Python Forum
Thread Rating:
  • 0 Vote(s) - 0 Average
  • 1
  • 2
  • 3
  • 4
  • 5
Parse data from xml file
#1
I'm trying to parse data from a xml file downloaded from https://www.treasury.gov/ofac/downloads/...idated.xml

Sample of the xml file is attached.

I tried to parse the data, but it was not successful. Output i'm getting for "firstname" is an empty list

Appreciate if some can help on this.


import xml.etree.ElementTree as ET

file = ET.parse(r'D:\path\to\file\test.xml')
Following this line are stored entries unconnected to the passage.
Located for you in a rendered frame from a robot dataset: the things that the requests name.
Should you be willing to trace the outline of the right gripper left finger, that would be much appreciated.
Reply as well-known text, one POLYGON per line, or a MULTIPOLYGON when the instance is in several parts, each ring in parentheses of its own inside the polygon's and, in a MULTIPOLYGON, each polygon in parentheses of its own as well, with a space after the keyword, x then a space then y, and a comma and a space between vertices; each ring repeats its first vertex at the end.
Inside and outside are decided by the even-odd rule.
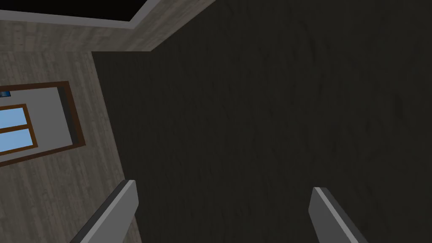
POLYGON ((138 205, 135 180, 122 180, 70 243, 123 243, 138 205))

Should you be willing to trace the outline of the brown framed window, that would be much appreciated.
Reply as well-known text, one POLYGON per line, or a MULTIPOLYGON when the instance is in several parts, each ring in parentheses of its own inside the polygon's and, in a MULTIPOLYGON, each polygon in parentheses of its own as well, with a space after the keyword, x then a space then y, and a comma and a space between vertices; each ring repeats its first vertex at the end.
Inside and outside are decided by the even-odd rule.
POLYGON ((38 147, 26 104, 0 107, 0 156, 38 147))

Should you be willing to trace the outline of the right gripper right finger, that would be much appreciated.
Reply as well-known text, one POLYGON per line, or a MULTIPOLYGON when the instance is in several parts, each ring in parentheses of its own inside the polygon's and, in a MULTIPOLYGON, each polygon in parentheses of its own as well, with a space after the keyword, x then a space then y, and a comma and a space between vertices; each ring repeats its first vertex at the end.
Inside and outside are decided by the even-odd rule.
POLYGON ((312 189, 308 213, 319 243, 368 243, 327 188, 312 189))

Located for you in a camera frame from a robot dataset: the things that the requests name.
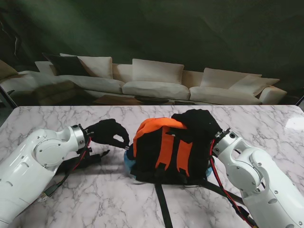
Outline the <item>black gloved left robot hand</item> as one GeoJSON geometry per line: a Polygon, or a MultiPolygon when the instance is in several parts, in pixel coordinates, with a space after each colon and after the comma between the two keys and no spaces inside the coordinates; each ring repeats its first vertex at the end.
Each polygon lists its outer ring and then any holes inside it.
{"type": "Polygon", "coordinates": [[[116,122],[115,119],[101,120],[85,128],[85,131],[95,143],[110,145],[122,149],[129,147],[129,134],[121,124],[116,122]]]}

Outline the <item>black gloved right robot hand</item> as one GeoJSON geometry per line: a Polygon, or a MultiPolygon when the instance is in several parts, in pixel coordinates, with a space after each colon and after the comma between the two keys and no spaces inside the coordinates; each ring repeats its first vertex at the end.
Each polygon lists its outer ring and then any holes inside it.
{"type": "Polygon", "coordinates": [[[173,133],[186,143],[201,140],[209,142],[216,138],[217,133],[223,130],[208,110],[191,109],[182,114],[173,114],[172,119],[181,122],[186,130],[174,130],[173,133]]]}

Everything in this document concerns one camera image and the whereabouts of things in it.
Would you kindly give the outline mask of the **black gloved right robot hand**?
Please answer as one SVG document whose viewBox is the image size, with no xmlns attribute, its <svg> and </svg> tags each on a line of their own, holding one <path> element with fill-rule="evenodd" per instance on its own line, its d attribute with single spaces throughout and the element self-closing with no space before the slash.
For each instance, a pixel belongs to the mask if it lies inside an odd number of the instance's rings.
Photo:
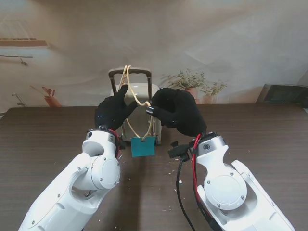
<svg viewBox="0 0 308 231">
<path fill-rule="evenodd" d="M 146 112 L 159 119 L 163 126 L 176 128 L 189 137 L 206 133 L 206 123 L 197 107 L 194 97 L 187 91 L 161 88 L 152 97 Z"/>
</svg>

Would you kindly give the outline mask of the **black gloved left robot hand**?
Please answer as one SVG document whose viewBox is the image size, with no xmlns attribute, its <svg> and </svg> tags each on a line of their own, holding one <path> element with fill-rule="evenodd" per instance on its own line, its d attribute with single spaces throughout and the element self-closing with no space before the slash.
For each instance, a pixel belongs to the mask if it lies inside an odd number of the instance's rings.
<svg viewBox="0 0 308 231">
<path fill-rule="evenodd" d="M 114 95 L 105 98 L 95 109 L 94 124 L 96 128 L 116 131 L 138 107 L 136 101 L 129 105 L 124 102 L 128 85 L 123 85 Z"/>
</svg>

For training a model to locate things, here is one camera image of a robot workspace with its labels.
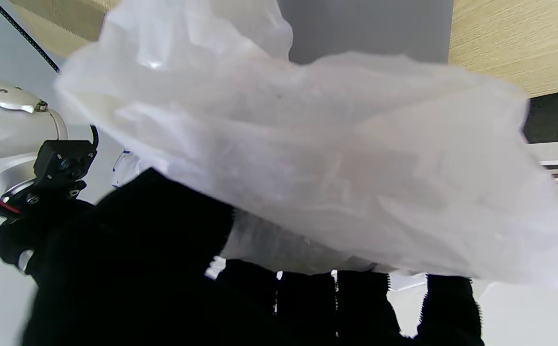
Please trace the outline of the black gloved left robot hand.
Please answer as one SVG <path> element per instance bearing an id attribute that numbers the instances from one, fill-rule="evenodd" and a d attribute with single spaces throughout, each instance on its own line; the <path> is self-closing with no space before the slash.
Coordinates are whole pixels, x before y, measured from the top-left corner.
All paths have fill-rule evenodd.
<path id="1" fill-rule="evenodd" d="M 36 262 L 23 346 L 482 346 L 472 281 L 427 276 L 417 334 L 388 275 L 276 275 L 241 260 L 207 277 L 233 206 L 149 169 L 54 225 Z"/>

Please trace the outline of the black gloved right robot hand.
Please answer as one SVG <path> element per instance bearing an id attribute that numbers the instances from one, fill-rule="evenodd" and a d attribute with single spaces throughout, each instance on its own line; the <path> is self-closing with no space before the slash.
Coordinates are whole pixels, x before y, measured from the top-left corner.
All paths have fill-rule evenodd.
<path id="1" fill-rule="evenodd" d="M 8 219 L 0 225 L 0 260 L 23 274 L 38 274 L 51 237 L 92 208 L 90 202 L 65 200 L 27 210 L 18 219 Z"/>

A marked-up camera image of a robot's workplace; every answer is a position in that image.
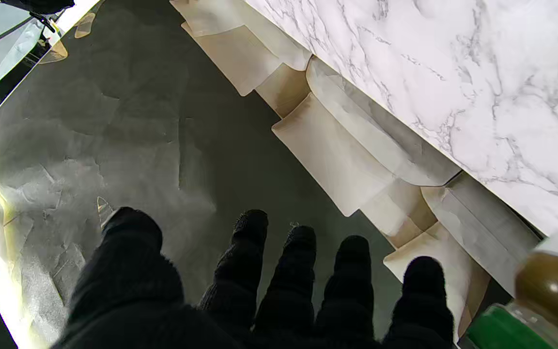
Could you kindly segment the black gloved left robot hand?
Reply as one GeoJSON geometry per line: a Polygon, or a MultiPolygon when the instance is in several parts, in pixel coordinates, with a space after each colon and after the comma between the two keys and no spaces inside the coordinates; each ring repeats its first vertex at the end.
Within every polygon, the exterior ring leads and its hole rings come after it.
{"type": "Polygon", "coordinates": [[[374,336],[368,241],[345,238],[318,312],[312,305],[316,234],[298,225],[261,303],[257,291],[268,228],[264,211],[244,212],[199,305],[185,301],[163,235],[148,214],[115,211],[83,268],[54,349],[453,349],[454,318],[444,272],[429,256],[404,274],[385,338],[374,336]]]}

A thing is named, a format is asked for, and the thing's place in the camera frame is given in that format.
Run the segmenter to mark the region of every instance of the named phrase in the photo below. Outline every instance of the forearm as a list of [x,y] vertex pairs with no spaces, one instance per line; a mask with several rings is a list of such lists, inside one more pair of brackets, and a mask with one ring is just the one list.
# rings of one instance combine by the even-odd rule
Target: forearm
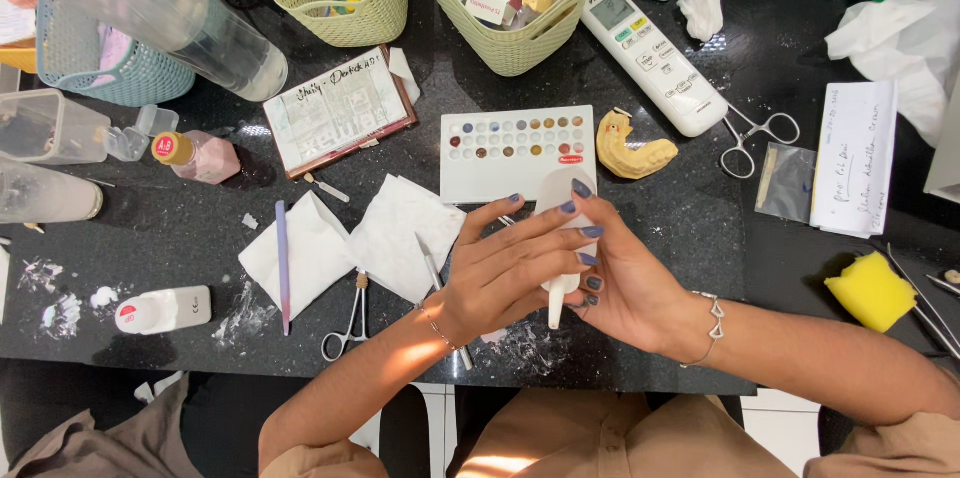
[[[702,359],[716,318],[711,301],[687,294],[664,354]],[[721,301],[724,337],[706,367],[821,403],[860,423],[902,423],[918,412],[960,420],[960,389],[930,360],[866,328]]]
[[[438,319],[443,298],[427,312]],[[260,432],[260,472],[287,450],[325,447],[353,435],[404,386],[450,353],[420,309],[343,354],[277,409]]]

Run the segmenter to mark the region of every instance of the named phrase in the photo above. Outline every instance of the pink bottle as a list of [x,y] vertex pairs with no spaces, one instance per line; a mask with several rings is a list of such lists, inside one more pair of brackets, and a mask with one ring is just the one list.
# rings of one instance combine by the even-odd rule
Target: pink bottle
[[153,157],[180,178],[219,184],[240,172],[234,145],[203,131],[160,133],[153,139]]

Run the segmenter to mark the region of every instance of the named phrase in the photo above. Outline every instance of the sponge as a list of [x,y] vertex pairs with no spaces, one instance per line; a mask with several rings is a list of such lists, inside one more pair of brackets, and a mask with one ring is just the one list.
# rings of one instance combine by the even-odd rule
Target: sponge
[[840,277],[823,283],[861,325],[883,333],[917,305],[917,291],[896,275],[877,251],[847,266]]

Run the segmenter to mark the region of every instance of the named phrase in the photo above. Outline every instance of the palette well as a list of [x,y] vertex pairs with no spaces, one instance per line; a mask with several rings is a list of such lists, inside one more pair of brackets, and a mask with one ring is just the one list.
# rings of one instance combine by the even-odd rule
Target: palette well
[[536,201],[541,182],[579,166],[596,182],[594,107],[558,107],[440,117],[439,196],[447,204],[520,193]]

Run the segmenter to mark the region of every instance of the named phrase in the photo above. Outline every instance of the white bottle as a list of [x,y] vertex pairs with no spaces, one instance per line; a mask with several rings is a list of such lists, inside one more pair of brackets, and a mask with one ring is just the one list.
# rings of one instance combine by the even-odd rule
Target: white bottle
[[[586,187],[590,188],[594,195],[597,194],[597,187],[594,184],[594,180],[581,168],[570,166],[568,168],[554,170],[547,174],[546,178],[543,178],[543,182],[540,184],[540,192],[537,197],[534,214],[541,214],[551,208],[569,202],[571,200],[570,190],[573,188],[574,178],[586,184]],[[593,225],[594,222],[586,215],[579,214],[576,218],[560,228],[583,228],[592,227]],[[585,245],[577,249],[577,252],[586,253],[587,255],[595,257],[597,254],[597,244],[594,242]],[[561,275],[547,281],[542,287],[547,293],[550,293],[547,325],[550,326],[551,330],[556,330],[560,328],[560,313],[564,312],[564,295],[568,295],[580,288],[580,274]]]
[[127,334],[161,334],[210,322],[210,289],[167,288],[145,292],[117,308],[117,327]]

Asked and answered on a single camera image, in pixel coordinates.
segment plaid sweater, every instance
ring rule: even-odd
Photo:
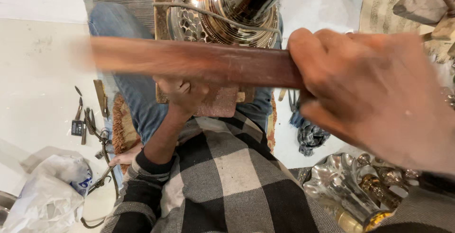
[[[170,162],[153,164],[141,152],[123,184],[102,233],[343,232],[238,112],[191,119]],[[375,232],[455,232],[454,207],[414,188]]]

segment checkered cloth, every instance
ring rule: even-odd
[[[141,152],[123,184],[102,233],[343,232],[238,112],[191,119],[170,162],[156,165]]]
[[[304,156],[312,156],[314,155],[313,149],[324,145],[329,137],[330,133],[304,119],[297,134],[297,140],[300,144],[299,152]]]

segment plastic bag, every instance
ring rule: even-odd
[[[67,232],[82,217],[90,185],[82,158],[52,155],[33,170],[0,232]]]

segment battery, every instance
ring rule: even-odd
[[[73,120],[71,123],[71,135],[82,136],[83,125],[83,121]]]

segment jeans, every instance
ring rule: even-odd
[[[92,36],[154,38],[132,13],[117,3],[97,3],[88,25]],[[281,43],[277,42],[275,48],[280,49]],[[161,125],[168,113],[168,105],[156,102],[155,81],[150,76],[116,73],[114,80],[130,108],[134,128],[145,144]],[[256,88],[254,101],[237,104],[236,110],[266,130],[268,115],[272,112],[272,90],[270,87]]]

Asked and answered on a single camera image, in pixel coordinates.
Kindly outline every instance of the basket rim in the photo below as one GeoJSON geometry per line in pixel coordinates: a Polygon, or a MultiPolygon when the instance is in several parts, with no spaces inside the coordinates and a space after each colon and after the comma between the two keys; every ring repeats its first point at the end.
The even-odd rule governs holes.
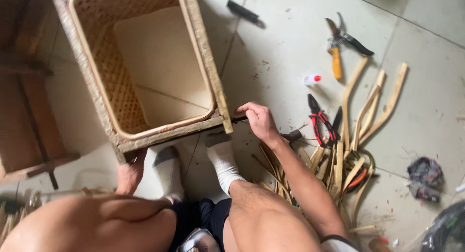
{"type": "Polygon", "coordinates": [[[81,23],[79,21],[79,18],[78,18],[77,12],[76,12],[76,8],[74,7],[74,1],[75,0],[68,0],[68,2],[67,2],[67,7],[68,7],[68,9],[70,11],[70,16],[71,16],[70,18],[73,21],[74,26],[75,26],[75,28],[77,30],[77,36],[79,37],[78,40],[82,45],[83,52],[86,55],[86,61],[89,63],[90,69],[91,69],[92,74],[93,74],[92,78],[93,78],[95,84],[97,85],[97,88],[98,88],[98,91],[99,91],[100,95],[102,96],[102,100],[103,100],[103,103],[105,105],[105,109],[109,113],[109,118],[110,118],[110,122],[112,124],[113,130],[117,134],[119,134],[120,136],[122,136],[122,137],[124,137],[126,139],[140,139],[140,138],[143,138],[143,137],[147,137],[147,136],[151,136],[151,135],[154,135],[154,134],[166,132],[168,130],[173,130],[175,128],[183,127],[183,126],[186,126],[186,125],[189,125],[189,124],[193,124],[193,123],[205,120],[205,119],[209,118],[213,114],[214,110],[216,109],[216,100],[215,100],[215,97],[214,97],[213,92],[212,92],[212,85],[210,83],[210,80],[208,79],[207,71],[205,69],[204,60],[201,57],[201,55],[199,55],[197,53],[197,50],[195,48],[195,46],[198,46],[198,44],[197,44],[197,41],[195,39],[192,23],[190,21],[186,20],[186,17],[189,17],[189,13],[186,10],[186,5],[185,5],[184,0],[179,0],[179,6],[181,7],[181,10],[182,10],[182,13],[183,13],[183,16],[184,16],[184,20],[185,20],[185,24],[186,24],[187,30],[189,32],[189,38],[191,39],[191,42],[193,43],[196,58],[197,58],[197,61],[199,63],[200,71],[202,73],[202,78],[203,78],[203,80],[205,82],[205,85],[207,87],[208,92],[210,93],[210,98],[211,98],[212,103],[211,103],[211,105],[210,105],[207,112],[204,112],[202,114],[199,114],[199,115],[196,115],[196,116],[193,116],[193,117],[190,117],[188,119],[181,120],[181,121],[178,121],[178,122],[175,122],[175,123],[162,125],[162,126],[150,129],[150,130],[145,130],[145,131],[142,131],[142,132],[139,132],[139,133],[136,133],[136,134],[131,134],[131,133],[128,133],[128,132],[122,130],[121,126],[119,125],[119,122],[118,122],[118,120],[117,120],[117,118],[116,118],[116,116],[114,114],[113,108],[111,107],[110,101],[108,100],[108,95],[107,95],[107,91],[105,89],[105,86],[103,85],[103,83],[101,81],[100,73],[98,71],[95,60],[93,58],[92,51],[91,51],[91,49],[89,47],[89,44],[88,44],[87,40],[85,39],[85,33],[84,33],[84,30],[82,29],[81,23]]]}

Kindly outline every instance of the white bottle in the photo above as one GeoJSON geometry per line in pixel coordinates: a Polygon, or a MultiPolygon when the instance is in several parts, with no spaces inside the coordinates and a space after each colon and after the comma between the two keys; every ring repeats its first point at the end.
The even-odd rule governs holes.
{"type": "Polygon", "coordinates": [[[318,74],[312,74],[304,78],[304,84],[306,86],[312,86],[320,82],[321,76],[318,74]]]}

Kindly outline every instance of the white sock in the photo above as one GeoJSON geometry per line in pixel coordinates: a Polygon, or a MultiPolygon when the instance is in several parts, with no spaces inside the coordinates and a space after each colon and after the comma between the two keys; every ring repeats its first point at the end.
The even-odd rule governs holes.
{"type": "Polygon", "coordinates": [[[160,151],[155,157],[152,167],[155,175],[160,181],[163,189],[163,196],[169,196],[173,199],[183,199],[184,188],[181,184],[178,151],[173,146],[160,151]]]}
{"type": "Polygon", "coordinates": [[[220,133],[208,134],[205,139],[206,153],[215,166],[221,189],[229,195],[229,186],[235,180],[246,181],[239,175],[234,153],[232,149],[233,142],[231,136],[224,131],[220,133]]]}

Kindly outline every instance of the woven bamboo side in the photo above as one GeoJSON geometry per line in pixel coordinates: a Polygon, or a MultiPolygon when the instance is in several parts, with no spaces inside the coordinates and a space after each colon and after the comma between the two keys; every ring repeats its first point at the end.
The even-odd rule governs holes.
{"type": "Polygon", "coordinates": [[[74,0],[74,8],[91,50],[106,26],[175,5],[179,5],[178,0],[74,0]]]}
{"type": "Polygon", "coordinates": [[[86,42],[121,130],[137,134],[151,129],[137,98],[129,71],[118,49],[113,25],[162,8],[178,0],[74,0],[86,42]]]}
{"type": "Polygon", "coordinates": [[[102,30],[92,54],[121,129],[131,134],[150,129],[112,28],[102,30]]]}

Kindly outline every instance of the hand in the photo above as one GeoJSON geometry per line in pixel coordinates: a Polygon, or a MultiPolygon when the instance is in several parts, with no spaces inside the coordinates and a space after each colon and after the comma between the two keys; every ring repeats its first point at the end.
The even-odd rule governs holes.
{"type": "Polygon", "coordinates": [[[144,175],[144,160],[147,148],[140,149],[137,157],[130,163],[118,164],[118,188],[116,194],[133,195],[144,175]]]}
{"type": "Polygon", "coordinates": [[[271,149],[273,149],[276,144],[282,143],[281,136],[278,133],[278,129],[276,128],[273,116],[268,107],[249,102],[236,110],[237,114],[243,112],[246,113],[250,127],[255,136],[271,149]]]}
for node in file.getroot():
    print(node)
    firstname = node.findall('firstName')
    print(firstname)
Output:
<Element '{http://tempuri.org/sdnList.xsd}publshInformation' at 0x000001A18F7F8098> [] <Element '{http://tempuri.org/sdnList.xsd}sdnEntry' at 0x000001A18F8091D8> [] <Element '{http://tempuri.org/sdnList.xsd}sdnEntry' at 0x000001A18F809E08> []

Attached Files

.xml   test.xml (Size: 2.37 KB / Downloads: 352)
Reply
#2
#!/usr/bin/python3
import xml.etree.ElementTree as ET
.
file = ET.parse(r'test.xml')
.
for node in file.getroot():
    print(node)
    firstname = node.findall('{http://tempuri.org/sdnList.xsd}firstName')
    print(firstname)
Output:
<Element '{http://tempuri.org/sdnList.xsd}publshInformation' at 0xb74ffd24> [] <Element '{http://tempuri.org/sdnList.xsd}sdnEntry' at 0xb74ffdc4> [<Element '{http://tempuri.org/sdnList.xsd}firstName' at 0xb74ffe14>] <Element '{http://tempuri.org/sdnList.xsd}sdnEntry' at 0xb7502554> [<Element '{http://tempuri.org/sdnList.xsd}firstName' at 0xb75025a4>] ... ... ...
Reply
#3
(Jun-06-2019, 04:41 AM)heiner55 Wrote:
#!/usr/bin/python3
import xml.etree.ElementTree as ET
.
file = ET.parse(r'test.xml')
.
for node in file.getroot():
    print(node)
    firstname = node.findall('{http://tempuri.org/sdnList.xsd}firstName')
    print(firstname)
Output:
<Element '{http://tempuri.org/sdnList.xsd}publshInformation' at 0xb74ffd24> [] <Element '{http://tempuri.org/sdnList.xsd}sdnEntry' at 0xb74ffdc4> [<Element '{http://tempuri.org/sdnList.xsd}firstName' at 0xb74ffe14>] <Element '{http://tempuri.org/sdnList.xsd}sdnEntry' at 0xb7502554> [<Element '{http://tempuri.org/sdnList.xsd}firstName' at 0xb75025a4>] ... ... ...


Thanks for the answer.

Using the way suggested I manage to parse some data.

import pandas as pd
import xml.etree.ElementTree as ET

file = ET.parse(r'test.xml')

# Create an emplty dataframe
Data_columns=['uid','firstName','lastName','sdnType']
table = pd.DataFrame(columns=Data_columns)
table = pd.DataFrame()

for node in file.getroot():
    uid= [uid.text for uid in node.findall('{http://tempuri.org/sdnList.xsd}uid')]
    firstname= [firstname.text for firstname in node.findall('{http://tempuri.org/sdnList.xsd}firstName')]
    lastName= [lastName.text for lastName in node.findall('{http://tempuri.org/sdnList.xsd}lastName')]
    sdnType= [sdnType.text for sdnType in node.findall('{http://tempuri.org/sdnList.xsd}sdnType')]
    table_List =[[uid,firstname,lastName,sdnType]]
    table1 = pd.DataFrame(table_List,columns=Data_columns)
    table = table.append(table1,ignore_index=True)

print(table)
Output:
Out[37]: uid firstName lastName sdnType 0 [] [] [] [] 1 [9639] [Ismail Abdul Salah] [HANIYA] [Individual] 2 [26182] [Evren] [KAYAKIRAN] [Individual]
How can i get the values with out brackets?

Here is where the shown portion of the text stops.